According to FDA regulation, raw materials and other ingredients must either not contain levels of microorganisms that may render the food injurious to the health of humans, or they must be pasteurized or otherwise treated during manufacturing operations so that they no longer contain levels that would cause the product to be adulterated.

However, the cashews the firm received were contaminated with Salmonella, and the company did not treat them so that they no longer contained Salmonella.

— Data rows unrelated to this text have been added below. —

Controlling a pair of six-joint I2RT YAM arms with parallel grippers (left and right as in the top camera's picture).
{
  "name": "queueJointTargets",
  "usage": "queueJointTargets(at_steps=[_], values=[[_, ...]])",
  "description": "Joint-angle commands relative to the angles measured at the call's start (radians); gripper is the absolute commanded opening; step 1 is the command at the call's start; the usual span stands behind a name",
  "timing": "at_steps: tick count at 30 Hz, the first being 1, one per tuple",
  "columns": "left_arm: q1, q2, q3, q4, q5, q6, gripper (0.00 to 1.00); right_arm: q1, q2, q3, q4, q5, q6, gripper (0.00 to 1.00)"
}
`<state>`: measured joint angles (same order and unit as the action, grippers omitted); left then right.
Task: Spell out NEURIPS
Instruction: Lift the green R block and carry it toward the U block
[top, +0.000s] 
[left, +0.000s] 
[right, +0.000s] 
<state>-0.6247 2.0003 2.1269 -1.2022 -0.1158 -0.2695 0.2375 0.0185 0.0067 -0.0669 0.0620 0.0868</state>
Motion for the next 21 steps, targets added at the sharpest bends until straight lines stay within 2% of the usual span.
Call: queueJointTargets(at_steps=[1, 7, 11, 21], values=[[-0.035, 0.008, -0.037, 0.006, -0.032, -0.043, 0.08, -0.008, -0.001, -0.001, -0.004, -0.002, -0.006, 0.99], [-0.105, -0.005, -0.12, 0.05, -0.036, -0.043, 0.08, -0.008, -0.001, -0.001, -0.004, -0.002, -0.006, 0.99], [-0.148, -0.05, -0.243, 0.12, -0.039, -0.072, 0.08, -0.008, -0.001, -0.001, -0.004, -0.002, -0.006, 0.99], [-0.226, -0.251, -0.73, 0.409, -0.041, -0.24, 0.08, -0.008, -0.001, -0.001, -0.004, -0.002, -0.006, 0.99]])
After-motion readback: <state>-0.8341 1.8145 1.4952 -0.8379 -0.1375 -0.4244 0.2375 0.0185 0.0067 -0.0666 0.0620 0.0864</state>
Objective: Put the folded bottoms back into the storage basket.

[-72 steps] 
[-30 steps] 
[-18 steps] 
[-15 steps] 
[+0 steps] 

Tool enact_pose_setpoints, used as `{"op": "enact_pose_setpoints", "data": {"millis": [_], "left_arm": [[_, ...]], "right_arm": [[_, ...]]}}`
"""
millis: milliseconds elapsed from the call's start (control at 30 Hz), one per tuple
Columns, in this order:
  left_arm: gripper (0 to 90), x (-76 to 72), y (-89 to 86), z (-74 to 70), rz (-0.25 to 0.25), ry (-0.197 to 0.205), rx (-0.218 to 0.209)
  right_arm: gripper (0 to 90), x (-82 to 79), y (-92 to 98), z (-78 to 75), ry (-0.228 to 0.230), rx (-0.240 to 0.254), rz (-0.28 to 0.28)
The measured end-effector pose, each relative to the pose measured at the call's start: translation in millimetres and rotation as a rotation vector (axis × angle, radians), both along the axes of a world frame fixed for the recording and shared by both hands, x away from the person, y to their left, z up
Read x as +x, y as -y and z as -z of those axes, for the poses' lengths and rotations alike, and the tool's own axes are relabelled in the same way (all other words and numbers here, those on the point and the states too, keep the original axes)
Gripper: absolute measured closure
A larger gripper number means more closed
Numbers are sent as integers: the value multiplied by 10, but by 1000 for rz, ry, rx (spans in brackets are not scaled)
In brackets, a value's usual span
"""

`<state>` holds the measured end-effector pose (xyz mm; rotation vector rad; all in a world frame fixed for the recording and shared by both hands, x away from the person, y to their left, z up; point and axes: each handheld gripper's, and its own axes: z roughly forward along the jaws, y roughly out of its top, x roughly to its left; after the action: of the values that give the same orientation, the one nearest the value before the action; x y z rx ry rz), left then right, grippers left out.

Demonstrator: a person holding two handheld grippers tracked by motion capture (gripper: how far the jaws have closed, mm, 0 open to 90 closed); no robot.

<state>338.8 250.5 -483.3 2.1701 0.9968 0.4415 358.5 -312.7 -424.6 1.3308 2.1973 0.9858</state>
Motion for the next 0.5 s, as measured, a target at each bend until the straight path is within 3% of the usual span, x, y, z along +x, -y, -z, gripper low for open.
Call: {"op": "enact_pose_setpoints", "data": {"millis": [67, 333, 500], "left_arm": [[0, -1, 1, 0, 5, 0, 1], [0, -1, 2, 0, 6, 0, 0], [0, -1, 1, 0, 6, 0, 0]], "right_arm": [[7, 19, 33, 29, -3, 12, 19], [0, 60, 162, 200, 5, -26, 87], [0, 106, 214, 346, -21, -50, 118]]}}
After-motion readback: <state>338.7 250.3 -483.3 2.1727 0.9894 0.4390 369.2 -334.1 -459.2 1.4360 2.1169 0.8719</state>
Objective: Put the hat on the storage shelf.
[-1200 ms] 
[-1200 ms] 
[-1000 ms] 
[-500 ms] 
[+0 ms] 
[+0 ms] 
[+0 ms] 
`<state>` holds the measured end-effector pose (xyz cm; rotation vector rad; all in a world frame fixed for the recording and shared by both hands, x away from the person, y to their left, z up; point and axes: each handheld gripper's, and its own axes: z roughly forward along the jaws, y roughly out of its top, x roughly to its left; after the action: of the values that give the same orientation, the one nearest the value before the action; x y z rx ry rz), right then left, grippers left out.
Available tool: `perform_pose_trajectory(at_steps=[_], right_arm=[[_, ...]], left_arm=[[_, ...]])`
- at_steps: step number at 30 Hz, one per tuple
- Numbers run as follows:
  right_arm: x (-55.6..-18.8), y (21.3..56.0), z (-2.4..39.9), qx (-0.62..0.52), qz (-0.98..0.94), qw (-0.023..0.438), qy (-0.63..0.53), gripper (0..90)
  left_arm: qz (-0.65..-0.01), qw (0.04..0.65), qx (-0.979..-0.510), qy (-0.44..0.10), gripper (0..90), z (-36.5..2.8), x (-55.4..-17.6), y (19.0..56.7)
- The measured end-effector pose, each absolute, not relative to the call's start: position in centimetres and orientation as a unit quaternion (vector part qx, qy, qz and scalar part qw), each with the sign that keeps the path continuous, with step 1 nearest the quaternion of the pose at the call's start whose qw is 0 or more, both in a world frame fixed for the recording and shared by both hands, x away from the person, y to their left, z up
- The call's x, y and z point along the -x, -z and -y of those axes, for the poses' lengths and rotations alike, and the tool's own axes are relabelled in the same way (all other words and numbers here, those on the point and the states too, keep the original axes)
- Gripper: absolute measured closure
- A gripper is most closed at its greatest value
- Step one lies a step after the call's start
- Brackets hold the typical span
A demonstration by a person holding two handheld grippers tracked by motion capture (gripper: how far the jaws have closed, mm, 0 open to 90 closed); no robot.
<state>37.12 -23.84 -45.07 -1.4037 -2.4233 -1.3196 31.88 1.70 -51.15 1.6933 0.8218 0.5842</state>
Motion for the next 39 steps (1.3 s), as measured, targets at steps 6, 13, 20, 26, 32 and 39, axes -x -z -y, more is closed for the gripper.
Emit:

Specifically, the FDA identified Salmonella Urbana in two intact samples of incoming raw organic cashew pieces at the facility that were genetically identical to Salmonella Urbana identified in samples of their products taken by the California and Tennessee Departments of Health.

The full warning letter can be viewed here.

Dulces La Mejor, LLC


San Antonio, TX

An import company in Texas is on notice from the FDA for not having FSVPs for a number of imported food products.

In a Sept. 15 warning letter, the FDA described a June 2 and 16 Foreign Supplier Verification Program (FSVP) inspection of Dulces La Mejor in San Antonia, TX.

The FDA’s inspection revealed that the firm was not in compliance with FSVP regulations and resulted in the issuance of an FDA Form 483a. 

Specifically, the firm did not develop an FSVP for any of the foods they import, including the following foods:

  • Coco Amarillo imported from (redacted)
  • Dulce De Calabaza Cristalizado imported from (redacted)
  • Papas Caseras a la Diabla imported from (redacted)

The FSVP requires importers to verify that their foreign suppliers of food for human and animal consumption meet applicable FDA safety standards.

The full warning letter can be viewed here.